Reference no: EM1365516
Decision Tree Analysis for National Environmental, Inc.
National Environmental, Inc. estimates that its new product, ESA-C, has a 40% chance of being a major winner, a 35% chance of a medium winner, and a 25% chance of being a loser. However, before the company makes a production commitment, it would like to further investigate the situation, because these initial estimates [prior probabilities] may not be accurate. They are considering seeking the advice of a market researcher to conduct a special survey.
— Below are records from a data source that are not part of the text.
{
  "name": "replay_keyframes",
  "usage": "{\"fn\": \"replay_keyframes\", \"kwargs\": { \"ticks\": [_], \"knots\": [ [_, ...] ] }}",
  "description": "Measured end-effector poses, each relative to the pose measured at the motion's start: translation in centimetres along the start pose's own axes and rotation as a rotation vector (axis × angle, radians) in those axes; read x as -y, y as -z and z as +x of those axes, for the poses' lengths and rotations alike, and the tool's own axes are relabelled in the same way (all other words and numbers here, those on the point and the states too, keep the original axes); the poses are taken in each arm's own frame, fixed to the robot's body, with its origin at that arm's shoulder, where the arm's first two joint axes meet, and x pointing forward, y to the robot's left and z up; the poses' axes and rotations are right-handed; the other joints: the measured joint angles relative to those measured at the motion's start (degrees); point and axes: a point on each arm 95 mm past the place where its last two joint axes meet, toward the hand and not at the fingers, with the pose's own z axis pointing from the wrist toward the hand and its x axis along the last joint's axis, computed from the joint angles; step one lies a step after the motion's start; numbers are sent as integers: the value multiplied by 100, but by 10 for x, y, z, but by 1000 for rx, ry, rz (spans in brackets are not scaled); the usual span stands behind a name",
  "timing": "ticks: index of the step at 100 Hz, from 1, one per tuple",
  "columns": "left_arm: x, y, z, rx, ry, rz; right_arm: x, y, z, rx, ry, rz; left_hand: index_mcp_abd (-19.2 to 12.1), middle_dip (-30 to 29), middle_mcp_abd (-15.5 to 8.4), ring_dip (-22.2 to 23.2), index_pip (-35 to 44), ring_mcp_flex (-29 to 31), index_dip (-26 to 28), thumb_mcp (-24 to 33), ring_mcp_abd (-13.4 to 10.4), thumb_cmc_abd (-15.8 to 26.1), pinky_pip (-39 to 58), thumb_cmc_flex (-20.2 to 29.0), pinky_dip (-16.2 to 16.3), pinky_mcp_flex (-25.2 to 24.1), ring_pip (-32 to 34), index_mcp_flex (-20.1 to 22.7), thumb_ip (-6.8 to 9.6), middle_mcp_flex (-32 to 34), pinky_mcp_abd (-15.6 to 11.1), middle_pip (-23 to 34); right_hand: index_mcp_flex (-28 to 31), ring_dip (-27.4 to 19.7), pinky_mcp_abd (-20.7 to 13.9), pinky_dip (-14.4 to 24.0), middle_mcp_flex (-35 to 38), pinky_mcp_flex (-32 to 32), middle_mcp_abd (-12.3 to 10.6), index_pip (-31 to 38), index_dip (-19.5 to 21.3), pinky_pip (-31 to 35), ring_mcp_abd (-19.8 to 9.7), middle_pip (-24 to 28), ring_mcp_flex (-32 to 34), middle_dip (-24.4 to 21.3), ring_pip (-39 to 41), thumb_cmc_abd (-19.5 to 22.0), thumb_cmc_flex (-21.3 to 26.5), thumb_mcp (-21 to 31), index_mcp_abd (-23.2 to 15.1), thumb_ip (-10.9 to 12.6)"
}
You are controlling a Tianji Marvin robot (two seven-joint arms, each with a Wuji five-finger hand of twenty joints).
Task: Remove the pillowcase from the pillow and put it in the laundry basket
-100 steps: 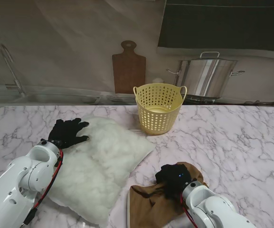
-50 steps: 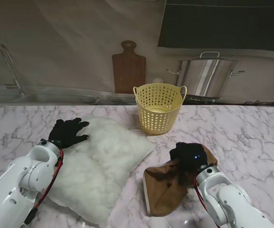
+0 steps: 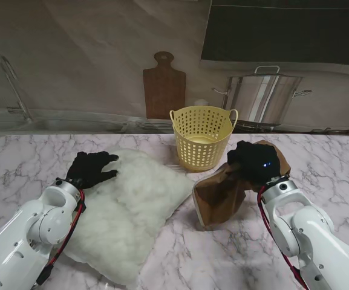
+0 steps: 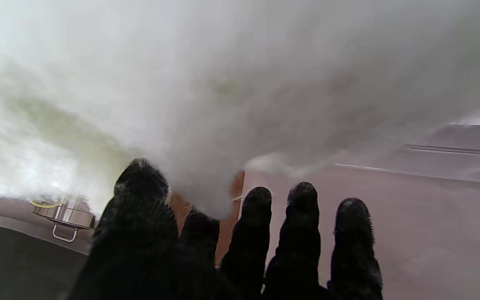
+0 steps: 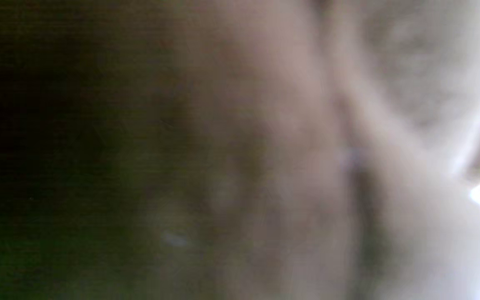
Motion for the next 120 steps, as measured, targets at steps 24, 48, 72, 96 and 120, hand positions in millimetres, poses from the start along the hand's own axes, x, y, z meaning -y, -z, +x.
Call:
{"fn": "replay_keyframes", "kwargs": {
  "ticks": [24, 48, 72, 96, 120],
  "knots": [
    [-1, 0, 3, -9, -1, -5, -29, -23, -17, -6, 69, -48, 18, 170, 38, 153, 0, 11, 4, 0, 25, 0, 0, 0, 3, 1, 80, 0, 0, 44, 1, 65, 0, 36, -6, 0, 0, 3, 0, 0, 5, 15, -6, 0, 1, 0, 12, 3, 0, 0, 0, 0],
    [-4, -3, 4, -11, 0, -24, -65, -59, -32, -18, 127, -124, 19, 170, 39, 157, 0, 11, 62, 19, 59, 60, 0, 0, 4, 2, 80, 0, 0, 36, 2, 0, 0, 38, -45, 0, 4, 10, 0, 0, 54, 37, -20, 5, 1, 1, 54, 6, 0, 0, 0, 0],
    [-3, -4, 6, -16, -4, -32, -87, -107, -36, -49, 156, -176, 20, 170, 40, 157, 0, 11, 63, 19, 63, 72, 0, 0, 6, 2, 79, 0, 0, 35, 3, -3, 0, 38, -49, 0, 4, 12, 0, 0, 64, 37, -31, 10, 1, 1, 59, 65, 0, 0, 0, 0],
    [-4, -5, 3, -9, -2, -33, -97, -152, -37, -57, 172, -195, 20, 170, 40, 157, 0, 11, 63, 19, 66, 74, 0, 0, 6, 2, 79, 0, 0, 35, 23, -4, -23, 41, -79, 0, -6, 12, -10, 0, 65, 37, -50, 12, 1, 2, 72, 124, 0, 0, 0, 0],
    [-5, -6, 1, 0, -1, -38, -97, -188, -34, -77, 180, -223, 20, 165, 40, 157, 0, 11, 63, 19, 67, 119, 0, 0, 7, 2, 79, 0, 0, 35, 47, -6, -56, 91, -147, 76, -75, -36, -114, 0, 69, 90, -105, 79, -79, 6, 287, 243, 0, -10, -8, 0]
  ]
}}
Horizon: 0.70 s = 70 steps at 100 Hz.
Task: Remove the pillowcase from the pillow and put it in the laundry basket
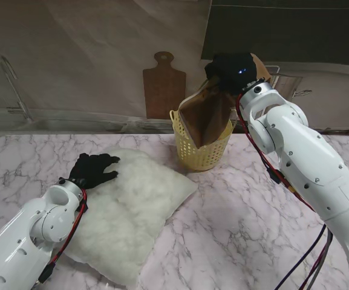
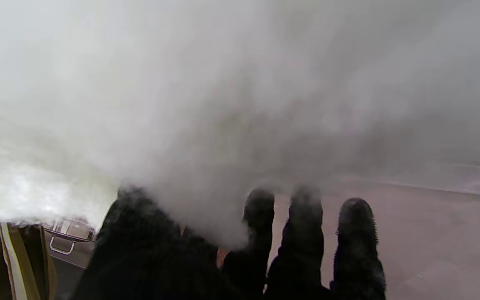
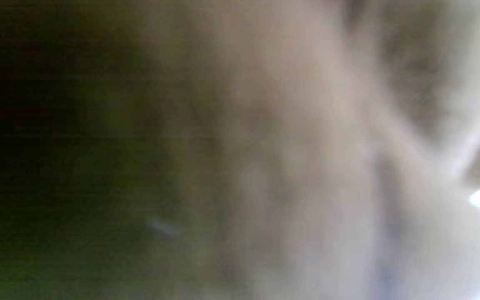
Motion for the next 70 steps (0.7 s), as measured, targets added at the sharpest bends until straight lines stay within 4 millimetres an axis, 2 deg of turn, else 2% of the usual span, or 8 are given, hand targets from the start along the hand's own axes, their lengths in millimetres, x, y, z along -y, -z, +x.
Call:
{"fn": "replay_keyframes", "kwargs": {
  "ticks": [12, 27, 41, 70],
  "knots": [
    [0, 1, -1, 4, 1, 0, 6, -16, 1, -16, 11, -12, 0, -2, 0, 0, 0, 0, 0, 0, 0, 1, 0, 0, 0, 0, -1, 0, 0, -1, 1, 0, -63, 0, -51, 125, -85, -120, -45, 0, 2, 211, -44, 48, -76, 9, 193, 108, -1, -55, -58, 0],
    [0, 1, -2, 6, 0, 0, 14, -33, 1, 17, -76, -18, 0, -4, 0, 0, 0, 0, 0, 0, 0, 1, 0, 0, 1, 0, -1, 0, 0, -1, 1, -1, -136, 0, -83, 125, -163, -146, -46, 0, 2, 243, -61, 109, -82, 21, 199, 165, -2, -73, -61, 0],
    [0, 1, -2, 6, -1, -1, 22, -45, 14, 18, -100, -21, 0, -8, 0, 0, 0, 0, 1, 0, 0, 1, 0, 0, 2, 0, -1, 0, 0, -2, 1, -1, -190, 0, -96, 125, -207, -150, -45, 2, 2, 243, -67, 143, -83, 23, 202, 170, -2, -75, -63, 0],
    [-3, 0, -4, 16, 0, -5, 40, -53, 36, 4, -154, 18, 0, -37, 0, 0, 0, -4, 1, 0, 0, 2, 0, 0, 5, 0, -2, 0, 0, -3, 1, -1, -300, 0, -136, 102, -237, -172, -42, 2, 2, 246, -104, 146, -143, 23, 243, 242, -2, -128, -67, 0]
  ]
}}
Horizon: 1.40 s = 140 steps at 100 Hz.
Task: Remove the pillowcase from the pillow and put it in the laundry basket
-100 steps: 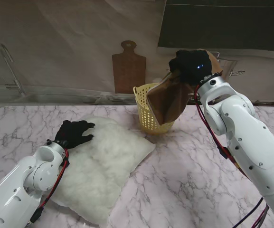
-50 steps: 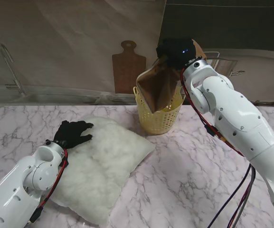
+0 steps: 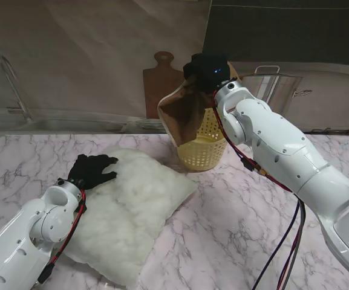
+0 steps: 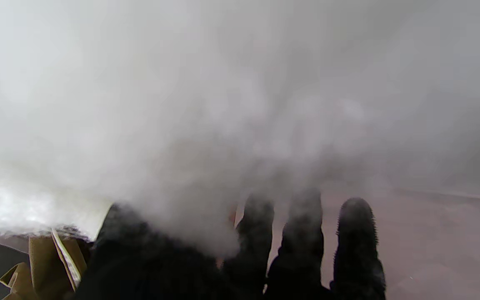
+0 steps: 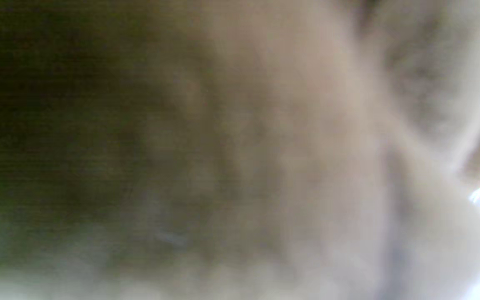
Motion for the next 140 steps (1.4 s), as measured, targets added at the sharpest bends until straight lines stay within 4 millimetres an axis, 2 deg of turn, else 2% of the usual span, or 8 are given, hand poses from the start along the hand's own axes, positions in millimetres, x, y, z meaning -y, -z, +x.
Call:
{"fn": "replay_keyframes", "kwargs": {
  "ticks": [26, 53, 74, 94, 108, 133, 140],
  "knots": [
    [-1, 0, -1, 2, -4, -2, 18, 7, 1, 27, -59, 38, 0, -4, 0, 0, 0, -1, 0, 0, 0, 6, 0, 0, 2, 0, -1, 0, 0, -3, 0, 0, -245, 0, -10, -105, -163, 0, 9, 17, -97, -52, -32, 93, -5, 0, 1, 158, -1, -87, 0, 0],
    [-1, -1, -1, 1, -8, -8, 48, 27, -7, 91, -121, 112, 0, -4, 0, 0, 0, -1, 0, 0, 0, 6, 0, 0, 3, 0, -2, 0, 0, -5, 1, -1, -313, 0, -12, -166, -182, 0, 16, 70, -142, -157, -35, 117, -6, -9, -48, 209, -1, -101, 0, 0],
    [-1, -1, -1, 1, -8, -10, 63, 41, -16, 123, -113, 164, 0, -5, 0, 0, 0, -2, 0, 0, 0, 7, 0, 0, 5, 0, -2, 0, 0, -7, 1, -1, -394, -1, -12, -167, -185, 0, 17, 79, -146, -217, -36, 119, -5, -17, -77, 214, -1, -127, 0, 0],
    [-2, -1, -1, 1, -9, -10, 69, 58, -28, 114, -42, 201, 0, -5, 0, 1, 0, -2, 0, 0, 0, 7, 0, 0, 6, 0, -2, 0, 0, -32, 1, -1, -291, -1, -12, -168, -242, -90, 17, 155, -135, -229, -37, 126, -109, -18, -82, 272, 0, -134, -3, 0],
    [-2, -2, -1, 0, -12, -10, 66, 68, -35, 117, -56, 210, 0, -6, 1, 1, 0, -2, 0, 0, 1, 7, 0, 0, 7, 0, -2, 0, 0, -66, 1, -37, -224, -1, -12, -168, -245, -148, 15, 155, -134, -230, -36, 127, -146, -18, -78, 272, 12, -136, -4, 0],
    [-2, -2, -1, 2, -14, -11, 69, 71, -24, -31, -86, 265, 0, -6, 1, 1, 0, -2, 0, 0, 1, 7, 0, 0, 8, 0, -2, 0, 0, -66, 1, -37, -80, -1, -12, -118, -161, -285, -35, -14, -134, -230, -36, 43, -174, -31, -129, 277, 56, -186, -4, 0],
    [-2, -2, -1, 2, -14, -11, 75, 67, -19, -49, -92, 290, 0, -6, 1, 1, 0, -2, 0, 0, 1, 7, 0, 0, 8, 0, -2, 0, 0, -66, 1, -37, -116, -1, -12, -117, -109, -312, -72, -294, -507, -272, -36, -87, -174, -36, -257, 378, 56, -348, -11, 1]
  ]
}}
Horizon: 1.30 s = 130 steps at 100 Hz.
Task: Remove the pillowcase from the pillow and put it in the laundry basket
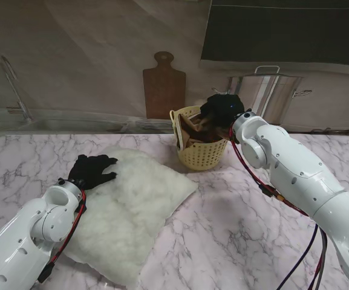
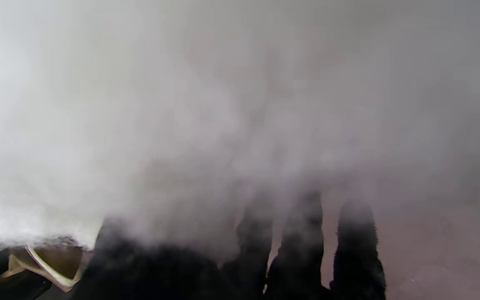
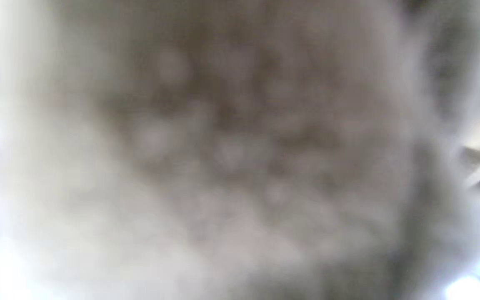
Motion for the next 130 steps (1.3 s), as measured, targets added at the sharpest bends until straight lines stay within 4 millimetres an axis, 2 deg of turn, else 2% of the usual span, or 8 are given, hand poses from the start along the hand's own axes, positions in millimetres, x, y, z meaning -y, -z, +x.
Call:
{"fn": "replay_keyframes", "kwargs": {
  "ticks": [23, 51, 75, 87, 99, 110, 124, 130],
  "knots": [
    [0, 0, 1, -2, -1, -1, 12, -14, 7, -36, 0, 29, 0, -1, 0, 0, 0, 0, 0, 0, 0, 0, 0, 0, 1, 0, 0, 0, 0, 0, 0, 0, -726, -1, 0, 0, 361, -41, -55, -558, -1312, -97, -8, -469, 2, -368, -275, 317, -68, -498, -46, 79],
    [-1, -1, 1, -5, -1, -2, 20, -27, 24, -91, -23, 54, 0, -1, 0, 0, 0, 0, 0, 0, 1, 0, 0, 0, 2, 0, 0, 0, 0, 0, 0, 0, -1512, -355, 53, -1, 434, -409, -63, -393, -2173, -730, -24, -896, -3, -1249, -1183, 933, -261, -1244, 138, 314],
    [-1, -1, 1, -4, 1, 1, 18, -28, 31, -96, 115, 69, 2, -2, 1, 0, 0, 0, 0, 0, 1, 0, 0, 0, 2, 0, 0, 0, 0, 0, 0, 0, -1695, -774, 599, -112, -230, -1905, -71, -472, -2304, -1432, 121, -1056, -827, -1632, -2098, 1236, -418, -1552, 285, 426],
    [-1, -1, 1, -6, 1, 1, 13, -22, 29, -97, 129, 66, 6, -2, 2, 0, 0, 0, 0, 0, 1, 1, 0, 0, 3, 0, 0, 0, 0, 0, 0, 0, -1764, -990, 731, -73, -605, -2447, -74, -762, -2306, -1496, 208, -1287, -1316, -2031, -2436, 1236, -837, -1543, 277, 436],
    [-1, -1, 1, -7, 0, 2, 12, -16, 24, -101, 200, 70, 12, -2, 7, 0, -1, -1, 0, 0, 1, 1, 0, 0, 3, 0, 0, 0, 0, -55, 0, -22, -1768, -1274, 742, -64, -930, -2861, -75, -1502, -2064, -1626, 284, -1490, -1730, -2370, -2702, 1176, -1049, -1438, 275, 732],
    [-1, -1, 2, -9, -1, 3, 11, -11, 20, -98, 264, 88, 19, -8, 9, 0, -2, -1, 0, 0, 1, 1, 0, 0, 4, 0, 0, -1, 0, -56, 0, -23, -2185, -1491, 810, -61, -1160, -3185, -275, -2258, -1974, -1796, 340, -1834, -2002, -2754, -2973, 1127, -842, -847, -189, 852],
    [-1, -1, 2, -12, -2, 3, 12, -7, 14, -95, 311, 118, 26, -12, 9, 0, -4, -1, 0, 0, 1, 1, 0, 0, 4, 0, 0, -4, 0, -75, 0, -24, -2269, -1822, 1030, -8, -1557, -3819, -411, -2138, -2196, -2210, 447, -2123, -2464, -3194, -3430, 1127, -516, -350, -604, 853],
    [-1, -1, 1, -12, -2, 3, 14, -6, 12, -96, 347, 134, 27, -12, 9, 0, -4, -2, 0, 0, 1, 1, 0, 0, 4, 0, 0, -5, 0, -80, 0, -24, -2395, -2043, 1183, -7, -1936, -4279, -271, -2028, -2391, -2565, 553, -2295, -2886, -3346, -3710, 1134, -642, -463, -613, 853]
  ]
}}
From previous experience, it is known that such a special survey can predict success, predict failure, or be inconclusive. Statistically, it is known that of all the new products that were successful [major winner], 65 percent of the time the surveys correctly predicted success, 25 percent of the time the surveys were inconclusive, and 10 percent of the time the surveys predicted failure. For those products that were medium winners, the surveys predicted success 35 percent of the time, 45 percent of the time the surveys were inconclusive, and 20 percent of the time the surveys predicted failure. For those products that were losers, the surveys predicted success 10 percent of the time, 40 percent of the time the surveys were inconclusive, and the surveys predicted failure 50 percent of the time.
The marketing department estimates that if ESA-C is a major winner, the payoff is expected to be $800,000. If the product is a medium winner, the payoff is expected to be $400,000. However, if the product is a loser, the company will incur a loss of $750,000.
The company expects to pay the market researcher $35,000.
The company needs to make several decisions.
(a) Draw the decision tree. Label all of the branches and include appropriate probabilities. Be sure to complete the tree by indicating outcomes [payoffs, costs] at the end of the final branches.
(b) Show the revised probabilities tables.
(c) Identify and show the value of the each node. What is your optimal strategy recommendation? Explain your decision.
(d) Determine expected value of sample information and explain what it means in terms of this situation.
(e) Determine expected value of perfect information based upon information prior to receiving survey outcomes.